Roanoke Times Copyright (c) 1995, Landmark Communications, Inc. DATE: THURSDAY, March 21, 1991 TAG: 9103210408 SECTION: VIRGINIA PAGE: B1 EDITION: METRO SOURCE: CHARLES HITE MEDICAL WRITER DATELINE: LENGTH: Medium
The disease causes diarrhea, fever, nausea, abdominal cramps and vomiting. Young children or the elderly may become severely dehydrated if not treated properly.
Health Director Donald Stern said he is sending letters to physicians and day-care centers, asking them to watch children carefully for symptoms of the disease.
Parents will be asked to keep children with loose stools or diarrhea at home, Stern said.
Children at a preschool and at a day-care center where cases have occurred will be tested and treated with antibiotics if they have the disease, he added. There has been one case at each.
The dysentery outbreak is caused by a "very infectious" bacteria called shigella, Stern said. The germ typically is spread when infected persons fail to clean their hands of feces. It can be transmitted by direct contact to the mouth or through food and drink.
"The most important way to prevent the disease is good hand-washing. That's the message we want to get across," Stern said. "We don't want an hysterical response."
In Roanoke, 28 cases of dysentery have been identified in the past six weeks, health officials said. Two others recently have been traced to Botetourt County. Usually, Roanoke experiences one or two cases a year, officials said.

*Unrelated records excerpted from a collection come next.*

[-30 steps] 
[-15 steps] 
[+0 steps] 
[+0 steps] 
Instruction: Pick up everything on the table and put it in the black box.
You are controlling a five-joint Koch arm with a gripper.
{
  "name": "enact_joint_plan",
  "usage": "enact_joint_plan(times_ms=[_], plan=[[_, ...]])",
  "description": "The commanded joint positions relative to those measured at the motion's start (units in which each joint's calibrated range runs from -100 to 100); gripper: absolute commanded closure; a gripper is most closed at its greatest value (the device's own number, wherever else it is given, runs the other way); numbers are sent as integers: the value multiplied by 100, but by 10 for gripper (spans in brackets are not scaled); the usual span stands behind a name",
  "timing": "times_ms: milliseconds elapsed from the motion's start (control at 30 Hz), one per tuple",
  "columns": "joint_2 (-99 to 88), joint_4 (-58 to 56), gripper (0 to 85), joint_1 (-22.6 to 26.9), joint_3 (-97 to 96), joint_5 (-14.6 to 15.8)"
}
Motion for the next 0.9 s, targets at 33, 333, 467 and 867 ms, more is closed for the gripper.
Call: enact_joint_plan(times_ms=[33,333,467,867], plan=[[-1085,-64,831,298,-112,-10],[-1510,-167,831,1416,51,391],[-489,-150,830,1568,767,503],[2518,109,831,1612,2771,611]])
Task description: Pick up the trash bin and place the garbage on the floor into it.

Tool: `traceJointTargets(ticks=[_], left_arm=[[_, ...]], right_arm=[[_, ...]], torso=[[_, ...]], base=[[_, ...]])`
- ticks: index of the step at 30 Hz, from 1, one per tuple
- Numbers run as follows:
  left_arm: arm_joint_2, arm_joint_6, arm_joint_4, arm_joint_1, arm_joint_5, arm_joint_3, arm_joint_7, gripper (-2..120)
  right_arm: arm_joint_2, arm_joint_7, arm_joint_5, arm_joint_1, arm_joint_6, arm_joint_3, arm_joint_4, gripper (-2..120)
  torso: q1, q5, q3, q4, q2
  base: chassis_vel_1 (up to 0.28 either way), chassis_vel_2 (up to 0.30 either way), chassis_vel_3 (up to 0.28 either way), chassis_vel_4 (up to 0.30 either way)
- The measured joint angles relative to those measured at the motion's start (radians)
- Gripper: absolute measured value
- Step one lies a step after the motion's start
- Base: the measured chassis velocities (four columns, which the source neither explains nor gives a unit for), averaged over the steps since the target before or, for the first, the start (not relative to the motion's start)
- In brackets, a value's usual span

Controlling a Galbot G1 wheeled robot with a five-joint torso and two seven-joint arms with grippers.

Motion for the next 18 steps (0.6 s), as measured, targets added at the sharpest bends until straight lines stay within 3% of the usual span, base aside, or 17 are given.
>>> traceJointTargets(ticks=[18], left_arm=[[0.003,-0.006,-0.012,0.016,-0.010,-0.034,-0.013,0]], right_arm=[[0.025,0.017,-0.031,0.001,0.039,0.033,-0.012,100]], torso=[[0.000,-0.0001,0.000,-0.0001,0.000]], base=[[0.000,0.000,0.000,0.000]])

Of the 28 Roanoke cases, 13 have been in preschool children, six in school-age children and nine in adults. All but one of the nine persons hospitalized were children. The adult was a 77-year-old man.
Officials said 13 of the cases were discovered by taking stool cultures of household contacts of other victims.
One of the adults was a grocery store employee who now is not allowed to handle food, Stern said. The school-age children attend four elementary schools.
By alerting the public now, Stern said he hoped to avoid a massive outbreak of dysentery like the one that occurred in Richmond in 1981. "It got into the day-care centers and just took off," Stern said. "That's what we want to avoid."
About 650 cases were reported during the Richmond outbreak, he said. "There were lots of sick kids, lots of school absenteeism and lots of hospitalizations."
Symptoms usually begin within one to three days of infection. It is possible for persons to carry the shigella bacteria and not be sick.
Parents should not give their children Pepto-Bismol or otheranti-diarrheal medicines for this disease, Stern said, because they could prolong its duration.